= Salvation is Created =

1912 choral work by Pavel Chesnokov

"Thou Hast Wrought Salvation" is a choral work composed by Pavel Chesnokov in 1912 as the fifth in his Ten Communion Hymns (Op. 25). It was one of the last sacred works he composed before he turned to secular arts when the Soviet government began to suppress Christianity. Although he never heard his own composition performed, his children had the opportunity following his death. "Thou Hast Wrought Salvation'" was originally published in 1913 by J. Fischer and Bro. and its popularity drove editors to produce many different versions in both Russian and English. Scored for six voices (SATTBB), the work is a communion hymn based on a synodal Kievan chant melody and Psalm 74 (73 in the Greek version). The original Church Slavonic text is as follows:
- Cyrillic script: Cпасение coдeлaл еси посреде земли, Боже. Аллилуия.
- Latin alphabet: Spaséniye sodélal yesí posredé ziemlí, Bózhe. Allilúiya.
- English translation: Thou hast wrought salvation in the midst of the earth, O God. Alleluia.
 Note: The source of the common mistranslation "Salvation is Created" appears to be the 1913 edition by J. Fischer & Bro.

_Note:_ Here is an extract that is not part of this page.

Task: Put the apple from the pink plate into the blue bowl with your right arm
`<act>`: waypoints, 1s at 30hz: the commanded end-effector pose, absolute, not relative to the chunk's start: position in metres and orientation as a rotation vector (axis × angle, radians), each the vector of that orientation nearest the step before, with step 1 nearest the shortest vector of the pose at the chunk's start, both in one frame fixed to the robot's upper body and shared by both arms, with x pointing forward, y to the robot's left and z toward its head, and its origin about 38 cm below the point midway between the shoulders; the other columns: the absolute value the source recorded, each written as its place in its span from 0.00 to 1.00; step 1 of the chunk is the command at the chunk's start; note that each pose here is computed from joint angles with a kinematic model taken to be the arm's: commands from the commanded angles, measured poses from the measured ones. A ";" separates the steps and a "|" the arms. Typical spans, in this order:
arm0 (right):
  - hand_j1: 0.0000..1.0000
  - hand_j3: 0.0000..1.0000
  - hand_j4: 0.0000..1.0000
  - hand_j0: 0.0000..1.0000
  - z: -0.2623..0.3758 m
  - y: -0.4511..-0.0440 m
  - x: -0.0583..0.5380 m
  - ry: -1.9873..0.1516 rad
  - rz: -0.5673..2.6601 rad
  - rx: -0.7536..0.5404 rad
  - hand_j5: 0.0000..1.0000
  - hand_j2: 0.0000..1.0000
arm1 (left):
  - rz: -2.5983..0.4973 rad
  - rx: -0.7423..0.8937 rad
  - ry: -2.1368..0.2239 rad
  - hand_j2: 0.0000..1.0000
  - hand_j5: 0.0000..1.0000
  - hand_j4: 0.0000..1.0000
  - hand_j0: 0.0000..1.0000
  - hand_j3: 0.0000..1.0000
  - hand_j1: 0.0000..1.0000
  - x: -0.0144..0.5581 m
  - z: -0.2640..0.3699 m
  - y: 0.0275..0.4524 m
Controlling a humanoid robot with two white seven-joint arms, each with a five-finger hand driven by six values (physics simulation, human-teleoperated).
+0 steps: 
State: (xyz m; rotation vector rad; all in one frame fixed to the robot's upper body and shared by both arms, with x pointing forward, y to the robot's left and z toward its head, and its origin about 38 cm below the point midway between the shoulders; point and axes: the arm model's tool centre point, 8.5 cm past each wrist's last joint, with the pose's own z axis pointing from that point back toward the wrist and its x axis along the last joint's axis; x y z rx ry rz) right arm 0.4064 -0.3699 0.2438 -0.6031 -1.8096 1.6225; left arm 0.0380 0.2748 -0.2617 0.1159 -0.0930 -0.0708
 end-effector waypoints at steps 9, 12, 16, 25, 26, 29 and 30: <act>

The keys of B minor and D major are the work's primary key centers, and it is cast in AA’ or two part strophic form.

==Band setting==

Arranged in 1957 by Bruce Houseknecht, a wind band arrangement is considered a standard in the literature. Form, phrasing, and meter are all unaltered in the arrangement, but the key was changed to C minor and E-flat major for playability and intonation purposes.